### TASK BRIEF
Give back each line of the data exactly as it reads, minus the pictures.

### THE DATA
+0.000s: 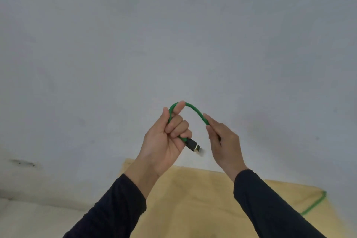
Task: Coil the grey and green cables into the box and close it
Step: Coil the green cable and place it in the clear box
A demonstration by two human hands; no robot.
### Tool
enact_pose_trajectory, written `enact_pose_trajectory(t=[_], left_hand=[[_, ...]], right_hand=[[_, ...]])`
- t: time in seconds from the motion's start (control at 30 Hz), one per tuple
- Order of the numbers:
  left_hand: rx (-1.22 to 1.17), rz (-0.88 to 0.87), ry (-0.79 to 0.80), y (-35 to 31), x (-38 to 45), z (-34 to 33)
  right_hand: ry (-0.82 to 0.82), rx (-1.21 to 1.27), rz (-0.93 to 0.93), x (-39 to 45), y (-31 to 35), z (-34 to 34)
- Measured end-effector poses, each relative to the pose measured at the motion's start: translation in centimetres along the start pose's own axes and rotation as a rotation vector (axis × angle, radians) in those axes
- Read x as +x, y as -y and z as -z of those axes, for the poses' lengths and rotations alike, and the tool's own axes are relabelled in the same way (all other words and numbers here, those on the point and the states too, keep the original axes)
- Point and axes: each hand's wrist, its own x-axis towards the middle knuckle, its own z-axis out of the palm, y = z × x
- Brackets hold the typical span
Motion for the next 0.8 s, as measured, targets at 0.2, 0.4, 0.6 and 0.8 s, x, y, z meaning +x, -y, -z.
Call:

### EXPECTED ANSWER
+0.000s: 
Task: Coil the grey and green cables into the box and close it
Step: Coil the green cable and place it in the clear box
A demonstration by two human hands; no robot.
### Tool
enact_pose_trajectory, written `enact_pose_trajectory(t=[_], left_hand=[[_, ...]], right_hand=[[_, ...]])`
- t: time in seconds from the motion's start (control at 30 Hz), one per tuple
- Order of the numbers:
  left_hand: rx (-1.22 to 1.17), rz (-0.88 to 0.87), ry (-0.79 to 0.80), y (-35 to 31), x (-38 to 45), z (-34 to 33)
  right_hand: ry (-0.82 to 0.82), rx (-1.21 to 1.27), rz (-0.93 to 0.93), x (-39 to 45), y (-31 to 35), z (-34 to 34)
- Measured end-effector poses, each relative to the pose measured at the motion's start: translation in centimetres along the start pose's own axes and rotation as a rotation vector (axis × angle, radians) in those axes
- Read x as +x, y as -y and z as -z of those axes, for the poses' lengths and rotations alike, and the tool's own axes are relabelled in the same way (all other words and numbers here, those on the point and the states too, keep the original axes)
- Point and axes: each hand's wrist, its own x-axis towards the middle knuckle, its own z-axis out of the palm, y = z × x
- Brackets hold the typical span
Motion for the next 0.8 s, as measured, targets at 0.2, 0.4, 0.6 and 0.8 s, x, y, z meaning +x, -y, -z.
Call:

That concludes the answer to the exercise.